Her philosophy of development is rooted in a refusal of the aid model. She does not help people. She accompanies them. The distinction carries the weight of an entirely different approach to what development means and who it is for. When she spoke of creating safe spaces for the children in her care, she was describing not just a physical environment but an economic one: a context in which children are not defined by what they lack but by what they carry, what they know, and what they are capable of becoming. She spoke of the children as future ambassadors, of the land needing to be healthy for them to grow within it, of evolution as co-creation rather than imposition.

She reminded the room that what she provides is not an orphanage. It is a home. And home, she suggested, is a parent within us. When we talk of place, we encompass individual identity. That reframing of place as something carried internally, rather than something done to or for communities from the outside, speaks directly to what gets missed in so much economic development practice.

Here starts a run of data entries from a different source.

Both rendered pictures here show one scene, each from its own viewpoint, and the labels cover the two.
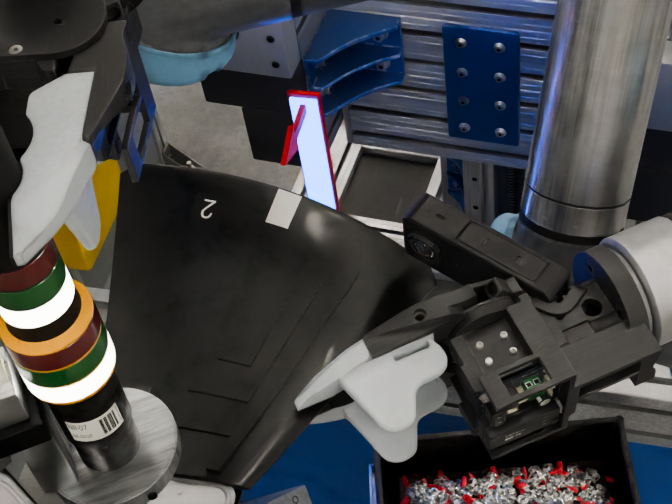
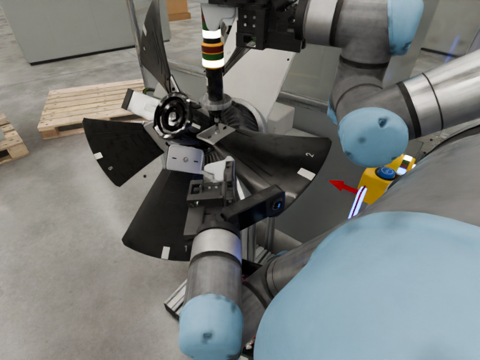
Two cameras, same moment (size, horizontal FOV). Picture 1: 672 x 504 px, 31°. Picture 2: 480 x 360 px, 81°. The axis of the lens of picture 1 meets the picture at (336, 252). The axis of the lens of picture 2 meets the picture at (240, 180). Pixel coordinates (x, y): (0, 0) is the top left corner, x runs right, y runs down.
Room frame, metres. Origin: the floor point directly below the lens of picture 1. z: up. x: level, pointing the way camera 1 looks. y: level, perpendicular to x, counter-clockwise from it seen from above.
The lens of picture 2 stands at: (0.55, -0.42, 1.53)
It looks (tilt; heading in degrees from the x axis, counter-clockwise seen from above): 40 degrees down; 105
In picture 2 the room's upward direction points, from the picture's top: straight up
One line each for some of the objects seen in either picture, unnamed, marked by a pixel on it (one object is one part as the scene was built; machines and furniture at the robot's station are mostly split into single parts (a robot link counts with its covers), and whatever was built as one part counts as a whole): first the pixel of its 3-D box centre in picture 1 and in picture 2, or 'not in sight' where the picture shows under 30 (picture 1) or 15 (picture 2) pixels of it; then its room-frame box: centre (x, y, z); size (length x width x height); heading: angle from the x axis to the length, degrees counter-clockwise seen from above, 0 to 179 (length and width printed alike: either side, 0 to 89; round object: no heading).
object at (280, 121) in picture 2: not in sight; (270, 119); (0.38, 0.74, 0.92); 0.17 x 0.16 x 0.11; 68
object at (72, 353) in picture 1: (49, 323); (212, 46); (0.35, 0.13, 1.38); 0.04 x 0.04 x 0.01
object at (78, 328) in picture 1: (58, 340); (213, 53); (0.35, 0.13, 1.37); 0.04 x 0.04 x 0.05
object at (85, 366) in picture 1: (58, 340); (213, 53); (0.35, 0.13, 1.37); 0.04 x 0.04 x 0.01
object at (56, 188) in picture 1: (71, 197); (211, 12); (0.36, 0.10, 1.44); 0.09 x 0.03 x 0.06; 177
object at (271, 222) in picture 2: not in sight; (272, 206); (0.44, 0.69, 0.42); 0.04 x 0.04 x 0.83; 68

Guy Dauncey: The Economics of Kindness

Guy Dauncey, FRSA is a Findhorn Fellow and the author of ten books, the most recent of which, Economics of Kindness, provided the frame for his afternoon session. His starting point was bracing: the scale of the crises we face, from climate disruption to biodiversity loss to housing unaffordability to democratic erosion, is matched by the scale of the response that already exists and is largely invisible to mainstream economic thinking.

He posed the central question with disarming simplicity, “What is the economic value of kindness?” He then built a case that the barriers to a kinder economy are not technical but cultural. His analysis identified five dominant stories of selfishness underpinning our current economic order: dominating others, maximising capital accumulation, neoclassical economics, the personal or market logic, and the environmental. Against these, he set a taxonomy of cooperation and asked what it would look like to take cooperation as the structural default rather than the exception. Findhorn itself provides sixty distinct co-operative and social enterprise organisations as living evidence that this is not utopian.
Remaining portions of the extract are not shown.